Só posso imaginar o poder visceral de ver outros momentos históricos se desenrolarem diante dos nossos olhos. O discurso de Lincoln pelo fim da Guerra Civil, o discurso “Eu Tenho Um Sonho” de Martin Luther King. O impacto de ver os panfletos do outro Martin Lutero, o alemão, pregados na porta das igrejas. Vi alguns desses panfletos no museu histórico de Berlim, mas tenho certeza que minha experiência foi um fiapinho do choque revelatório de ver tais ideias incendiárias, ainda que óbvias em retrospecto, escritas em palavras que todo mundo entende.

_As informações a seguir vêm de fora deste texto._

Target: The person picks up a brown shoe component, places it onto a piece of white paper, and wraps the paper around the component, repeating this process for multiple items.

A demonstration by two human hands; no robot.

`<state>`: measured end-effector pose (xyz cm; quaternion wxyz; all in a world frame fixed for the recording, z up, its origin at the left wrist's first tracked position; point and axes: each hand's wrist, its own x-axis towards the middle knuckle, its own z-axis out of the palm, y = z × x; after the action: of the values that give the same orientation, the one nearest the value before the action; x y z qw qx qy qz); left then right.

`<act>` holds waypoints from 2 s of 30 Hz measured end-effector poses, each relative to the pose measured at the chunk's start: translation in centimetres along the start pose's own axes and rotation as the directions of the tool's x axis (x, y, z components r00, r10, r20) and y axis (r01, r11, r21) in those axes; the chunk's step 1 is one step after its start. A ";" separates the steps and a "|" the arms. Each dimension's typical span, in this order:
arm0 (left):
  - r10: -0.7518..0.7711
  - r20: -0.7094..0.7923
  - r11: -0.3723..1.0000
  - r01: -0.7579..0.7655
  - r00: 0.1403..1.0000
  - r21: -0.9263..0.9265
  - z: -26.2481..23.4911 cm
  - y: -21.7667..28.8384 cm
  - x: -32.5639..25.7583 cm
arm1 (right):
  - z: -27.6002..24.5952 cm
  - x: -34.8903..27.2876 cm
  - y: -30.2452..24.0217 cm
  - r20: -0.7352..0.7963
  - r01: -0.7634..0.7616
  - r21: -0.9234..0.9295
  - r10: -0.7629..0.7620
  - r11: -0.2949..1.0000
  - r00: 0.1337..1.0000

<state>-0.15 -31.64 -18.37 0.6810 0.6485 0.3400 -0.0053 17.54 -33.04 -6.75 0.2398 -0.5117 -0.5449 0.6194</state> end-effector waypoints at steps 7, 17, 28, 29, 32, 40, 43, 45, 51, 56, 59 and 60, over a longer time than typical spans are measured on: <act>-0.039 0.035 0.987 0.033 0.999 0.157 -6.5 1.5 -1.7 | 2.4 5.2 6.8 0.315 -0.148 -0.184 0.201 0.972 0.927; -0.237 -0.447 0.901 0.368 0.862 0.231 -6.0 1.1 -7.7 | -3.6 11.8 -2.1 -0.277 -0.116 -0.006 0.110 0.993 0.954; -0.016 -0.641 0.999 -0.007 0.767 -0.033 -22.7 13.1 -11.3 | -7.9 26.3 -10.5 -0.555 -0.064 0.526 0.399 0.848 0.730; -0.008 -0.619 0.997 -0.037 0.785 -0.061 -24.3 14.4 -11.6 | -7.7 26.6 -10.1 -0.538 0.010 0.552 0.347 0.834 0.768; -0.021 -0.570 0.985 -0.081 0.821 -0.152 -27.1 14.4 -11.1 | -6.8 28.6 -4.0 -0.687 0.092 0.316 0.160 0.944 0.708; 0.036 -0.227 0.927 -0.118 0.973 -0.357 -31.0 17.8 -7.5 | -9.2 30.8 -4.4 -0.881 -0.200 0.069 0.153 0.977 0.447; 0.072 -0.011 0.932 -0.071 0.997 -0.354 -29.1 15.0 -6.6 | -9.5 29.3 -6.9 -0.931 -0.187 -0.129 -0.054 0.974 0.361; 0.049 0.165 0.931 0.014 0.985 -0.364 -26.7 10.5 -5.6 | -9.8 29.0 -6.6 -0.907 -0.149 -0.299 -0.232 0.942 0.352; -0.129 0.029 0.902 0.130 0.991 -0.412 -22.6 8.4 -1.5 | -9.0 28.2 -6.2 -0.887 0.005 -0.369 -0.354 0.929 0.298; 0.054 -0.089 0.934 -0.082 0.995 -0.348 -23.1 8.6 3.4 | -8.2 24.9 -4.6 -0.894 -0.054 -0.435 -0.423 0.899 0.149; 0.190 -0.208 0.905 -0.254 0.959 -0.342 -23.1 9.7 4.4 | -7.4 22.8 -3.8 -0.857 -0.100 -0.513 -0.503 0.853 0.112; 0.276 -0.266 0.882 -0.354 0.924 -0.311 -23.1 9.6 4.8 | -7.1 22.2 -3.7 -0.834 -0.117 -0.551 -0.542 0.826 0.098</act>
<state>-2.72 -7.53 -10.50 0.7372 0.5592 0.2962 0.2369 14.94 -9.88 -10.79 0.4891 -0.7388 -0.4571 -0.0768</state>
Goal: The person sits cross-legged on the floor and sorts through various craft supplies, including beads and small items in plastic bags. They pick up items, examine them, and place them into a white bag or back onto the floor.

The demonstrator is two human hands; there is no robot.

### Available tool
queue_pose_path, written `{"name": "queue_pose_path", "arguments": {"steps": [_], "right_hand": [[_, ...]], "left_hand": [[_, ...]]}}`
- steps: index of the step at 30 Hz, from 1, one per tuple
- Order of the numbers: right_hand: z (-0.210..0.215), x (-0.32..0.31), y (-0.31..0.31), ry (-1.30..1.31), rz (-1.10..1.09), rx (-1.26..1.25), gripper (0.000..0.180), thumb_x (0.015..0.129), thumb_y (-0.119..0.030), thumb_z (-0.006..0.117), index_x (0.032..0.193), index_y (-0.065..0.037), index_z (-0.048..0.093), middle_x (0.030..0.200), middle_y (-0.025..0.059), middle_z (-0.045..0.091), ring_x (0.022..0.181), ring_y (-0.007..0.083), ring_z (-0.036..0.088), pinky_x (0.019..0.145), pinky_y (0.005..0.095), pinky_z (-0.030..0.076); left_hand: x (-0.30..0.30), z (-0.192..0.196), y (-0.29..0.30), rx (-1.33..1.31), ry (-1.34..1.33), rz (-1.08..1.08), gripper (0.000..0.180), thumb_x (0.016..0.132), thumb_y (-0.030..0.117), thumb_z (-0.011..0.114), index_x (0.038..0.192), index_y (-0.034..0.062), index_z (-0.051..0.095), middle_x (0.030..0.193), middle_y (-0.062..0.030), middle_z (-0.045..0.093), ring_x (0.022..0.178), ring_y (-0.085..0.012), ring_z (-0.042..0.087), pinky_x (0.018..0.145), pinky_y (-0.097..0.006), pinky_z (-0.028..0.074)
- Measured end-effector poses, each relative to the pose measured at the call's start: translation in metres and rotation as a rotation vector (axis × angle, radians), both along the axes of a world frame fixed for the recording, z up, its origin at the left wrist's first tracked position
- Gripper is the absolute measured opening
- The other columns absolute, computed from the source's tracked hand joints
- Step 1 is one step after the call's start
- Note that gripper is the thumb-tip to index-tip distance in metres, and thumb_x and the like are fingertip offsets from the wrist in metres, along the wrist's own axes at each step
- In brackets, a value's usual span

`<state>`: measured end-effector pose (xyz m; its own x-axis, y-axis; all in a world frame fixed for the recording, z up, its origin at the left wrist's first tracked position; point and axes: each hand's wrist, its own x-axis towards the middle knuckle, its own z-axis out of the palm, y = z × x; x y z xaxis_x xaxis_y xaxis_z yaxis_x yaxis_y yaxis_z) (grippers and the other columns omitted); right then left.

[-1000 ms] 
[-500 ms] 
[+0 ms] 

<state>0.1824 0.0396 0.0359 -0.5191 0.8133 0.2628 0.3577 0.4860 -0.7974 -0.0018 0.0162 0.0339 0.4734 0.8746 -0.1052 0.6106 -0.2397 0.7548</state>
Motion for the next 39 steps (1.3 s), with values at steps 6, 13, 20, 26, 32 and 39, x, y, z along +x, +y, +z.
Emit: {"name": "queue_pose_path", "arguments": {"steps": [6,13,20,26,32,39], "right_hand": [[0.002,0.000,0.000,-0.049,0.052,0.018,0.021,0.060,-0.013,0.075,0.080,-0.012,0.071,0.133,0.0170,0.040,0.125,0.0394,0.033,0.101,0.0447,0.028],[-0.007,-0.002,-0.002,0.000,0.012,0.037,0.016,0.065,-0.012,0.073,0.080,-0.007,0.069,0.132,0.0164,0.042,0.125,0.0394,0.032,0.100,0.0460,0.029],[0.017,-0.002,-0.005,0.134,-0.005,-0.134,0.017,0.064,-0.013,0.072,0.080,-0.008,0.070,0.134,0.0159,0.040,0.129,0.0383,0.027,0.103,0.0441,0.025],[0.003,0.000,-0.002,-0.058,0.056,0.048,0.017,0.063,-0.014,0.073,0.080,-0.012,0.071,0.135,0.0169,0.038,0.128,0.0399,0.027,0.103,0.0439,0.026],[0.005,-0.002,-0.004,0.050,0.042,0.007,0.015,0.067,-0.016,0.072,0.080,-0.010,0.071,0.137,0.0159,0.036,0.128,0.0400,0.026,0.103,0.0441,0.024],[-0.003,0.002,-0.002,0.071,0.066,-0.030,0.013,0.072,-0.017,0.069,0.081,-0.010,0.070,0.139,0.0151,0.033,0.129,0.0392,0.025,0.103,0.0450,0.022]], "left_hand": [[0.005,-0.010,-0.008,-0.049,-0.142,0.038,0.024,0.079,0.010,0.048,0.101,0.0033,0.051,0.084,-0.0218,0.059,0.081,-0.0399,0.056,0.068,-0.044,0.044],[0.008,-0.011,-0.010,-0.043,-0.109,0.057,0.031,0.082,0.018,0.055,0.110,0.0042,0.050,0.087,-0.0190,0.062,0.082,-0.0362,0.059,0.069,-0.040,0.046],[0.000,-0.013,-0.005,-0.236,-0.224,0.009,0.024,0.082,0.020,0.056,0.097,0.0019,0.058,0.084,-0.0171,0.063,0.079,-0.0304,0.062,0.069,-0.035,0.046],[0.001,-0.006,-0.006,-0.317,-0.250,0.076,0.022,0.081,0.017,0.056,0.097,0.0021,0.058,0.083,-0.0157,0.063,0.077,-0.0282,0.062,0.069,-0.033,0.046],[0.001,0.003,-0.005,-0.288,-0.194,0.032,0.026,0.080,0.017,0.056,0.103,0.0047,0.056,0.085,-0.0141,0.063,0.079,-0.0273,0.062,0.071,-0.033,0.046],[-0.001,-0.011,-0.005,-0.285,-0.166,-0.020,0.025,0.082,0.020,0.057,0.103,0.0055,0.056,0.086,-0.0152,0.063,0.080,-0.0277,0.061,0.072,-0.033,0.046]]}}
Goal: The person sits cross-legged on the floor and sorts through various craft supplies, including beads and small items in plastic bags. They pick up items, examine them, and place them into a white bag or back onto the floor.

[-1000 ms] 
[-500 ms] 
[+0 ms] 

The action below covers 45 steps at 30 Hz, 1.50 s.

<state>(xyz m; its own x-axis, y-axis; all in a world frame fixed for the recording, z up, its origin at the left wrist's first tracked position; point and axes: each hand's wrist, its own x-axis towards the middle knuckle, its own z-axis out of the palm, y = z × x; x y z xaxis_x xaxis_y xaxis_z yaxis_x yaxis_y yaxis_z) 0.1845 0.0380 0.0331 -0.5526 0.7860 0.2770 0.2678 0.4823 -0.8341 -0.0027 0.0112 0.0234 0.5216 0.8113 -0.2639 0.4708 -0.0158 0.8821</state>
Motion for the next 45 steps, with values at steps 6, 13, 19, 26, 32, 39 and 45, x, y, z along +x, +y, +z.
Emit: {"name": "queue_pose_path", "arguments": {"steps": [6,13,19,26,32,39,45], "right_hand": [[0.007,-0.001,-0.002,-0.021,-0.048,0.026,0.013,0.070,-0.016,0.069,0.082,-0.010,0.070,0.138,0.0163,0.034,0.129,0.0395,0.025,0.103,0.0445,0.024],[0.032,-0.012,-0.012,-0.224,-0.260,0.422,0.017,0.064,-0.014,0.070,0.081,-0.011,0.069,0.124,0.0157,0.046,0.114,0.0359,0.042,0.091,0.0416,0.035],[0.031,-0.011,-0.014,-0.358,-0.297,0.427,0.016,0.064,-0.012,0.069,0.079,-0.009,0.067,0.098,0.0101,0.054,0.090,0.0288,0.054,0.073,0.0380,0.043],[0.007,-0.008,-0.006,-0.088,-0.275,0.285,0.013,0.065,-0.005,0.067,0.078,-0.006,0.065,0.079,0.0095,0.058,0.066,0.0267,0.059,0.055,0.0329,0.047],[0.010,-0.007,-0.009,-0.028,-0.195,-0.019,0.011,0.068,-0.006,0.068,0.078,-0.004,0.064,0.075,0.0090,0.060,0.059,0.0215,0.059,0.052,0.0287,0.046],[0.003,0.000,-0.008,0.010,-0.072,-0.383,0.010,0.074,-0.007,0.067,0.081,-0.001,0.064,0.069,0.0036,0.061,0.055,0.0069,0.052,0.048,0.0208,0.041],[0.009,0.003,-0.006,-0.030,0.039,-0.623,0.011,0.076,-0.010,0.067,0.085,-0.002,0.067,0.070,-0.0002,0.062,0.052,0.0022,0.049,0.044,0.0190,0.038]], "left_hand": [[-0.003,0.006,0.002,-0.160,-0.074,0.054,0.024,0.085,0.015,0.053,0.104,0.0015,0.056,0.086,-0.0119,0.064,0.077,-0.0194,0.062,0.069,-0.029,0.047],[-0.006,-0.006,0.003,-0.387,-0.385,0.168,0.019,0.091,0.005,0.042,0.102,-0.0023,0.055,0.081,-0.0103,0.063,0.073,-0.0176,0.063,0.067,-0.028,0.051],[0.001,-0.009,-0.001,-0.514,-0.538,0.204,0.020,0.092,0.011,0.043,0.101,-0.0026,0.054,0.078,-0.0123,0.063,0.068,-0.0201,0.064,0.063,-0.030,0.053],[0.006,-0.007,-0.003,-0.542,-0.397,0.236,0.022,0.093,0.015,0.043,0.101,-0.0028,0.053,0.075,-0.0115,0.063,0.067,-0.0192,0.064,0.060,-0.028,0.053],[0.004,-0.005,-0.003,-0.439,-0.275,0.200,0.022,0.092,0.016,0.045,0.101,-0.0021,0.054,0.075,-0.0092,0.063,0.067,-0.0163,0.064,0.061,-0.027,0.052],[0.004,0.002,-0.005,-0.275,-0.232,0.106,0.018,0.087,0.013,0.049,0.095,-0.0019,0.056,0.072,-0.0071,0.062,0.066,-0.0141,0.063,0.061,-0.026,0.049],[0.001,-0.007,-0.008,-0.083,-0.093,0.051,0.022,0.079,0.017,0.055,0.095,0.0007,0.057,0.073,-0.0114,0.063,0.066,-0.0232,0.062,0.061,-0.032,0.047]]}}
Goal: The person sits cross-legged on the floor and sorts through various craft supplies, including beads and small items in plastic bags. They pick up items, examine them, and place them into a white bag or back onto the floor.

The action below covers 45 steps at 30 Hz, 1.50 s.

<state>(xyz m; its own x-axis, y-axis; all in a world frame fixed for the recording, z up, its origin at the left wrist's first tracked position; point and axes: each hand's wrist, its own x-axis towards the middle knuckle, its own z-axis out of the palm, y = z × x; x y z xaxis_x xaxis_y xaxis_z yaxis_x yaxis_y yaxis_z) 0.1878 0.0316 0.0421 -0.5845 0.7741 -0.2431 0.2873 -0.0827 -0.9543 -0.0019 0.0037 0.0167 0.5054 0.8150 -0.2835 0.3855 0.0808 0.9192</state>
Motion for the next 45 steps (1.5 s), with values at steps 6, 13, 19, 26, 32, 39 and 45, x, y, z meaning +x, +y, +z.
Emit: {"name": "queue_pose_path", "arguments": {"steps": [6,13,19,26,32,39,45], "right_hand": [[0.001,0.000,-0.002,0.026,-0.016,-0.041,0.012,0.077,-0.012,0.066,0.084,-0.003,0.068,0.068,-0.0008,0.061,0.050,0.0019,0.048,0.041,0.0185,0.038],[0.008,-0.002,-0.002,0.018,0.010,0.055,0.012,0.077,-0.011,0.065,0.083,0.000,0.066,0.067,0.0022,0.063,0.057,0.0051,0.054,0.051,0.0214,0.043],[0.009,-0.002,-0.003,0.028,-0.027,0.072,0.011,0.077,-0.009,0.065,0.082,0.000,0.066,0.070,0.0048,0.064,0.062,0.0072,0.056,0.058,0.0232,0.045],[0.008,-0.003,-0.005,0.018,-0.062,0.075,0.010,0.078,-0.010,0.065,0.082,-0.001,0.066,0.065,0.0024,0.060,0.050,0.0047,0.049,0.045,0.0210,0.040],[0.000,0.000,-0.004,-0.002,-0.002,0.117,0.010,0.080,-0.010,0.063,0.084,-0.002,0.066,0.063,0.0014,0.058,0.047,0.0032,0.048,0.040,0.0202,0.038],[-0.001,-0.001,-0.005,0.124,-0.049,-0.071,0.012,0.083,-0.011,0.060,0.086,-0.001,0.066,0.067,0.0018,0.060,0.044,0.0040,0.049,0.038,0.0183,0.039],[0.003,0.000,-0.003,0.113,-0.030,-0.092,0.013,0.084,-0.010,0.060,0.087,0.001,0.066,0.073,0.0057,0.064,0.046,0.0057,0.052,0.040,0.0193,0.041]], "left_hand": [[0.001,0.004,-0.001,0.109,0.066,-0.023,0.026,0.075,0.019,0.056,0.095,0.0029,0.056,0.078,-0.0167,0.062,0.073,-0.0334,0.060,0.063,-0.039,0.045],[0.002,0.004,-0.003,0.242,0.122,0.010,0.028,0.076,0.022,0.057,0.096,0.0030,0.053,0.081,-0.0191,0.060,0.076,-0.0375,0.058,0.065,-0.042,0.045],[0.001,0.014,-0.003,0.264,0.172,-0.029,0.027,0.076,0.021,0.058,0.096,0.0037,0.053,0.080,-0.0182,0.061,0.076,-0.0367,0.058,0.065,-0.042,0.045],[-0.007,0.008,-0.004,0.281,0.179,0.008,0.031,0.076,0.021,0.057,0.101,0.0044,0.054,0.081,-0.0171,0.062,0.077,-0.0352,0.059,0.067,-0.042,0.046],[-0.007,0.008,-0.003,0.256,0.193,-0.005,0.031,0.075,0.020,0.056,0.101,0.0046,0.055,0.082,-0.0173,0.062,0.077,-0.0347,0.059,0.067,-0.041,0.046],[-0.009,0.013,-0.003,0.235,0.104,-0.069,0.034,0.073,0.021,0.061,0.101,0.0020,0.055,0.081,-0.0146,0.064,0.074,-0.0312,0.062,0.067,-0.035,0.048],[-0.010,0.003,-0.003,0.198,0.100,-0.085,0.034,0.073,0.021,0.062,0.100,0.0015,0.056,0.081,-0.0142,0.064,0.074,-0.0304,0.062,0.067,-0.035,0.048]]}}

Com tudo o que a neurociência já aprendeu sobre experiências e memórias, insistir em “ensinar” história usando apenas tracinhos pretos sobre fundo branco em livros e páginas digitais relatando fatos é exatamente tão útil quanto esperar que alguém aprenda mandarim só de assistir à televisão chinesa todos os dias.

Primeiro, porque informação tem que fazer sentido aplicado para virar conhecimento; exposição passiva entra por uma orelha proverbial e sai pela outra. Segundo, porque o que se vive através dos sentidos somente é aprendido se repercute pelo corpo todo: se gera emoções, se chama nossa atenção, se empolga ou enoja.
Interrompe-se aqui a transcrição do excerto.